- _Aim of the task_
Copy all of the material below, line for line.

- _Dataset section_
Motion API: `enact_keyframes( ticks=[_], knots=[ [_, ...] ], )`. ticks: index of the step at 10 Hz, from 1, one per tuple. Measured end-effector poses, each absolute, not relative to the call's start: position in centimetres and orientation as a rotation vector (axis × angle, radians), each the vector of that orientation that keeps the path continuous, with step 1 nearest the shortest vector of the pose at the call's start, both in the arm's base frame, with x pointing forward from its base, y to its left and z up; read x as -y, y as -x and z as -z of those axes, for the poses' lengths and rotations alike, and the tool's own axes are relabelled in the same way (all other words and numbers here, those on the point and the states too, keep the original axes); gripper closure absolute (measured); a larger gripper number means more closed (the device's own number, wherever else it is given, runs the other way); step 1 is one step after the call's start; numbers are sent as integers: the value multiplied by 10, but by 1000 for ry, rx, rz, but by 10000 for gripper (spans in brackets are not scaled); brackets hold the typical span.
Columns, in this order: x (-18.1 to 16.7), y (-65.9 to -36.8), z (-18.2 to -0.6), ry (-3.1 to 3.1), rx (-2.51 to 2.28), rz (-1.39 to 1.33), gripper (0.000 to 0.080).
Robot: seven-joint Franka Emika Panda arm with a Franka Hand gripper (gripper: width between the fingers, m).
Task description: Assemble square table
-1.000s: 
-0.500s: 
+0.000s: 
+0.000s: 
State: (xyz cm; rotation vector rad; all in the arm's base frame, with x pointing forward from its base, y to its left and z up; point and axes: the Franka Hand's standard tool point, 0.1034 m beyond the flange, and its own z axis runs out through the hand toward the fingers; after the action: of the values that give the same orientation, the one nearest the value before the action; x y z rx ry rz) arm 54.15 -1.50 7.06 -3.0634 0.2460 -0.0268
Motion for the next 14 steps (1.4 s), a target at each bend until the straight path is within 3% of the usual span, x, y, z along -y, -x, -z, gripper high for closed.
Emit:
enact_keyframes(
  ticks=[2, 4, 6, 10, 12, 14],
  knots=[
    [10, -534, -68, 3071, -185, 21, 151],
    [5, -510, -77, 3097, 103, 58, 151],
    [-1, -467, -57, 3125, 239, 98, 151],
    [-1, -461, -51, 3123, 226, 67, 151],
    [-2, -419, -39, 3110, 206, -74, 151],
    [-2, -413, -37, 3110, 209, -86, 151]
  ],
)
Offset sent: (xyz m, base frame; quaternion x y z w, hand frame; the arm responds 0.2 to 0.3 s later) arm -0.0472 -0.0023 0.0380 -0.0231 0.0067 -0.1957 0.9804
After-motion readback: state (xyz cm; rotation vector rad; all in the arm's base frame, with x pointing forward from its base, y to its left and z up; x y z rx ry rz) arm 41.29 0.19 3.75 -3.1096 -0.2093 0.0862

- _Reply_
Motion API: `enact_keyframes( ticks=[_], knots=[ [_, ...] ], )`. ticks: index of the step at 10 Hz, from 1, one per tuple. Measured end-effector poses, each absolute, not relative to the call's start: position in centimetres and orientation as a rotation vector (axis × angle, radians), each the vector of that orientation that keeps the path continuous, with step 1 nearest the shortest vector of the pose at the call's start, both in the arm's base frame, with x pointing forward from its base, y to its left and z up; read x as -y, y as -x and z as -z of those axes, for the poses' lengths and rotations alike, and the tool's own axes are relabelled in the same way (all other words and numbers here, those on the point and the states too, keep the original axes); gripper closure absolute (measured); a larger gripper number means more closed (the device's own number, wherever else it is given, runs the other way); step 1 is one step after the call's start; numbers are sent as integers: the value multiplied by 10, but by 1000 for ry, rx, rz, but by 10000 for gripper (spans in brackets are not scaled); brackets hold the typical span.
Columns, in this order: x (-18.1 to 16.7), y (-65.9 to -36.8), z (-18.2 to -0.6), ry (-3.1 to 3.1), rx (-2.51 to 2.28), rz (-1.39 to 1.33), gripper (0.000 to 0.080).
Robot: seven-joint Franka Emika Panda arm with a Franka Hand gripper (gripper: width between the fingers, m).
Task description: Assemble square table
-1.000s: 
-0.500s: 
+0.000s: 
+0.000s: 
State: (xyz cm; rotation vector rad; all in the arm's base frame, with x pointing forward from its base, y to its left and z up; point and axes: the Franka Hand's standard tool point, 0.1034 m beyond the flange, and its own z axis runs out through the hand toward the fingers; after the action: of the values that give the same orientation, the one nearest the value before the action; x y z rx ry rz) arm 54.15 -1.50 7.06 -3.0634 0.2460 -0.0268
Motion for the next 14 steps (1.4 s), a target at each bend until the straight path is within 3% of the usual span, x, y, z along -y, -x, -z, gripper high for closed.
Emit:
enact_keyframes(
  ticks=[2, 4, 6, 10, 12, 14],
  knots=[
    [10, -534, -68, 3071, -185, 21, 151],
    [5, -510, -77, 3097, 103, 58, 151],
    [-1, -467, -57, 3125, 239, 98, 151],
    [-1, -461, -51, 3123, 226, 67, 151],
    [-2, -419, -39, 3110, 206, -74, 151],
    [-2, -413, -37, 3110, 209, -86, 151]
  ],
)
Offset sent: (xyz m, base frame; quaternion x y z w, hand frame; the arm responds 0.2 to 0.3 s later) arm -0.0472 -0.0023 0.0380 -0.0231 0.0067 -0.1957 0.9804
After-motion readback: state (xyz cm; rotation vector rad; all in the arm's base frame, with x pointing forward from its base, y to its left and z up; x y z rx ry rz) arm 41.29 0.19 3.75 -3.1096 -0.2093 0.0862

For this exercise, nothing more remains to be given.